[Frontiers in Bioscience E4, 1303-1313, January 1, 2012]

Tanshinone IIA pretreatment attenuates hepatic ischemia-reperfusion

Yan-yan Qi1, Liang Xiao2, Lu-ding Zhang2, Shao-hua Song2, Yi Mei1, Teng Chen1, Jian-ming Tang1, Fang Liu2, Guo-shan Ding2, Yong-zhao Shi1, Quan-xing Wang3

1Department of General Surgery, Putuo Hospital Affiliated to Shanghai University of Traditional Chinese Medicine, Shanghai 201203, China, 2Department of Organ Transplantation, Shanghai Changzheng Hospital, Second Military Medical University, Shanghai 200003, China, 3National Key Laboratory of Medical Immunology, Second Military Medical University, Shanghai 200433, China

TABLE OF CONTENTS

1. Abstract
2. Introduction
3. Materials and Methods
3.1. Animals and reagents
3.2. Experimental groups and mouse hepatic I/R injury model
3.3. Serum aminotransferases assay and histopathological assessment
3.4. Serum proinflammatory cytokine assay
3.5. Immunohistochemistric analysis of inflammatory infiltration
3.6. Preparation of mouse hepatic parenchymal cells and nonparenchymal cells
3.7. Real-time polymerase chain reaction (RT-PCR)
3.8. Western blot analysis
3.9. Statistical analysis
4. Results
4.1. Tan IIA attenuated hepatic I/R injury
4.2. Tan IIA inhibited proinflammatory cytokine production
4.3. Tan IIA inhibited leukocyte infiltration in the liver
4.4. Tan IIA regulated the axis for TLR4 signaling and HO-1 expression in the liver
4.5. Tan IIA triggered the protective signaling pathways in the liver
5. Discussion
6. Acknowledgement
7. References

1. ABSTRACT

Tanshinone IIA (Tan IIA), an active component derived from Salvia miltiorrhiza root, has been used to treat various ischemic cardiovascular and cerebrovascular diseases.

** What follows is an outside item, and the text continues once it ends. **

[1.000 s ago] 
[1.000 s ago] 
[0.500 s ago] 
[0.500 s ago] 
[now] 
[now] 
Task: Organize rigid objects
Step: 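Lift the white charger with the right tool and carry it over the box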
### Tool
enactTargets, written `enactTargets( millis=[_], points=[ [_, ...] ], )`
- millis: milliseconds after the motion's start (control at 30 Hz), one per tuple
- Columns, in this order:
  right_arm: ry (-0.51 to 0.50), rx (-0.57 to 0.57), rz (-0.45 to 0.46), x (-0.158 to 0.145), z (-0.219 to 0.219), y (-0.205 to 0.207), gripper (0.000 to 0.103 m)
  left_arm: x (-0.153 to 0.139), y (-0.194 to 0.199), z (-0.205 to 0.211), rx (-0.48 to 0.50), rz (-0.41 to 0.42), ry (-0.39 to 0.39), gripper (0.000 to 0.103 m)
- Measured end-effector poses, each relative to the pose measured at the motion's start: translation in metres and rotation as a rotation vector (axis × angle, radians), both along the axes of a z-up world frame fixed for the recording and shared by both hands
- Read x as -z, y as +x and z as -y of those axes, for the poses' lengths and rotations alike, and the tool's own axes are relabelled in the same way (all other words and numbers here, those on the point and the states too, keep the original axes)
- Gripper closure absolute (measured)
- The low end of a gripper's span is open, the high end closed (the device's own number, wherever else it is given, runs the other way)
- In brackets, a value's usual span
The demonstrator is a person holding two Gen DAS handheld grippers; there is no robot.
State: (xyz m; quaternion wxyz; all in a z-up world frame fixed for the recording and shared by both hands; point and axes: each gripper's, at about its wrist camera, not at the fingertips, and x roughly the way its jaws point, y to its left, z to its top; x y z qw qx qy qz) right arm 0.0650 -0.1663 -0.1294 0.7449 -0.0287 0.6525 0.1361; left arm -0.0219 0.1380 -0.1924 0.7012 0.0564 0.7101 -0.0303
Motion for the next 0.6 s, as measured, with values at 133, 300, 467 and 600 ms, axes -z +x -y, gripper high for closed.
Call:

However, its impact on hepatic ischemia/reperfusion (I/R) injury remains unclear. Here, we addressed this issue by using a 90-minute partial liver ischemia model. Mice were administered Tan IIA intragastrically for 3 days before ischemia and were assessed for liver damage 6-h after reperfusion. Tan IIA pretreatment significantly inhibited serum aminotransferases and proinflammatory cytokine levels along with reduced inflammatory infiltration and liver damage. Mechanistic studies revealed that Tan IIA suppressed TLR4 expression in nonparenchymal cells (NPCs) and induced heme oxygenase-1 (HO-1) production in both parenchymal and NPCs. Moreover, the phosphorylation of AKT and ERK1/2 in the liver was enhanced, while the phosphorylation of JNK, p38 and p65 was suppressed. These results suggest Tan IIA can suppress TLR4 signaling which then enhances HO-1 expression along with reduced proinflammatory cytokine expressions in the liver, and Tan IIA could be a useful candidate drug in clinic for prevention and treatment of hepatic I/R injury.